TMIST is “a huge budget item,” and accrual has been a problem “for years – essentially since the trial began,” added Ned Sharpless, MD, director of the NCI.

Fourteen advisory board members voted in favor of creating the working group to review the trial. The lone abstention, as noted above, was from Dr. Adamson, who is global head of oncology development and pediatric innovation at Sanofi and is also professor emeritus, University of Pennsylvania, Philadelphia.

Dr. Adamson said that he was “not denying the impact” of COVID-19 but speculated that other clinical trials have had the same problem.

He also wondered whether COVID-19 was an “excuse” for bringing TMIST to a “public forum” and objected to the fact that TMIST investigators were not present and had not been invited to offer “an action plan” to remedy their trial’s woes.

Dr. Castle explained that COVID-19 had reduced TMIST’s monthly patient accrual by 50% from March to August, compared with recent preceding months. The underaccrual “will likely result in delayed outcomes and escalating costs.”

However, TMIST was staggeringly behind in accrual even before COVID-19. The trial has averaged less than 1,500 women a month over the past 2 years, yet it needed to average 5,500 a month to meet accrual goals, Dr. Castle noted.

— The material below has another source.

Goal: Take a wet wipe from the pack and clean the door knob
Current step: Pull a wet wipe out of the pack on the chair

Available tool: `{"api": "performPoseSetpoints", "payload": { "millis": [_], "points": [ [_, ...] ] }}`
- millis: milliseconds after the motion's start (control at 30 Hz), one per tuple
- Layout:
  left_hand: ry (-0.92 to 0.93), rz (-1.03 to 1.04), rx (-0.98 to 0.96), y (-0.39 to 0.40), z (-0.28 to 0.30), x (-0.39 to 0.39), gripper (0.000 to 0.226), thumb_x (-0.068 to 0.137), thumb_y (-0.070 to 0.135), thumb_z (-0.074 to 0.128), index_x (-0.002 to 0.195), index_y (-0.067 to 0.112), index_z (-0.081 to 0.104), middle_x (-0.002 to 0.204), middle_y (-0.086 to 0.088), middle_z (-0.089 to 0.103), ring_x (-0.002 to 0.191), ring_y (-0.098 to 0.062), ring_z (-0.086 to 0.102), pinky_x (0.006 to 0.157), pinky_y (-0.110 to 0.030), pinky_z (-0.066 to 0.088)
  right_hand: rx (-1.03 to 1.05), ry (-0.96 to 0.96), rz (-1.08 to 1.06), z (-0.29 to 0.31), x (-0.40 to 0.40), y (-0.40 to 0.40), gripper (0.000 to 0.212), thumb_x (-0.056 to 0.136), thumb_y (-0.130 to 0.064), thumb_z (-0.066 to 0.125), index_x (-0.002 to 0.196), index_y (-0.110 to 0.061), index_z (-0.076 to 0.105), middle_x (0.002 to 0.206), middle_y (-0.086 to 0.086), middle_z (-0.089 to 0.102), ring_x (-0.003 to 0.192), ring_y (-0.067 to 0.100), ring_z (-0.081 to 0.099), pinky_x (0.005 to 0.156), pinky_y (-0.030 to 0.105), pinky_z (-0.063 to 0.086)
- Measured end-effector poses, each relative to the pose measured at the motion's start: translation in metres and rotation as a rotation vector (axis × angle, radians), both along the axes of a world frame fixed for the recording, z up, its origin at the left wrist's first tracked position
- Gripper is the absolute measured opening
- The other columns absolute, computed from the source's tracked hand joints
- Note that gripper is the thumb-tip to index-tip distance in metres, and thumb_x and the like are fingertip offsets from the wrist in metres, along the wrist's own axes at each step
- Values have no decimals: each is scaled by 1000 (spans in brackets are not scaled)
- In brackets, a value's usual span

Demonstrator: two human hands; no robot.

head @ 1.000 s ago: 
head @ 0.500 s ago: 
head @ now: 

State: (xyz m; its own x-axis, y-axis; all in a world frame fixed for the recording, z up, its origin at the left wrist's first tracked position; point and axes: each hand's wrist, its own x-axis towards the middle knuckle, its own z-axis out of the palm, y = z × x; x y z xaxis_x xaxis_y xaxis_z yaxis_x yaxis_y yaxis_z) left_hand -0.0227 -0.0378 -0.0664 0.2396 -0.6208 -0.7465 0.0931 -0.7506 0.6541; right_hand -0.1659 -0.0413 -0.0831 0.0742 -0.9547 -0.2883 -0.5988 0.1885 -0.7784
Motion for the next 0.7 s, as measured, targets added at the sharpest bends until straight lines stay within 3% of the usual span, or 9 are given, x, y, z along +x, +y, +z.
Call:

Further, Dr. Castle suggested that TMIST’s contribution to mammography practice may be negligible, citing three factors: changes in the imaging market, earlier research results, and other ongoing major trials of 3-D mammography.

“[The] relevance of the [TMIST] data by the completion of the trial is uncertain because of 3-D market ... penetrance by the conclusion of the trial,” Dr. Castle said. Even with optimistic accrual projections, study completion and reporting would occur somewhere between 2029 and 2032 – not in 2025, as originally planned.

Currently, 68% of certified mammography facilities in the United States have one or more 3-D units, and 40% of all units are 3-D, he noted. (However, as previously reported, this latter statistic on total units is likely an undercount because all 3-D units have a built-in 2-D function, but the two components in a single machine are equally counted by the Food and Drug Administration – even when 3-D is exclusively used.)

Dr. Castle also summarized earlier observational and randomized trial data on tomosynthesis mammography: “Evidence is already available suggesting that 3-D is no worse and probably better than 2-D.”

Additionally, he reviewed three other European mammography trials involving 3-D technology (in the United Kingdom, Germany, and Norway) and said that they will contribute “additional informative data.”

Notably, Dr. Adamson did not object to these critical points but said the “approach” taken by the NCI advisory board at this meeting was “incredibly disturbing.”

Dr. Castle defended himself, saying “nowhere” in his presentation was there any mention that the trial would be “shut down.”

Dr. Sharpless then interjected: “There is no easy way to do this. TMIST is the most troubled of our trials [in prevention and screening] from an accrual point of view.”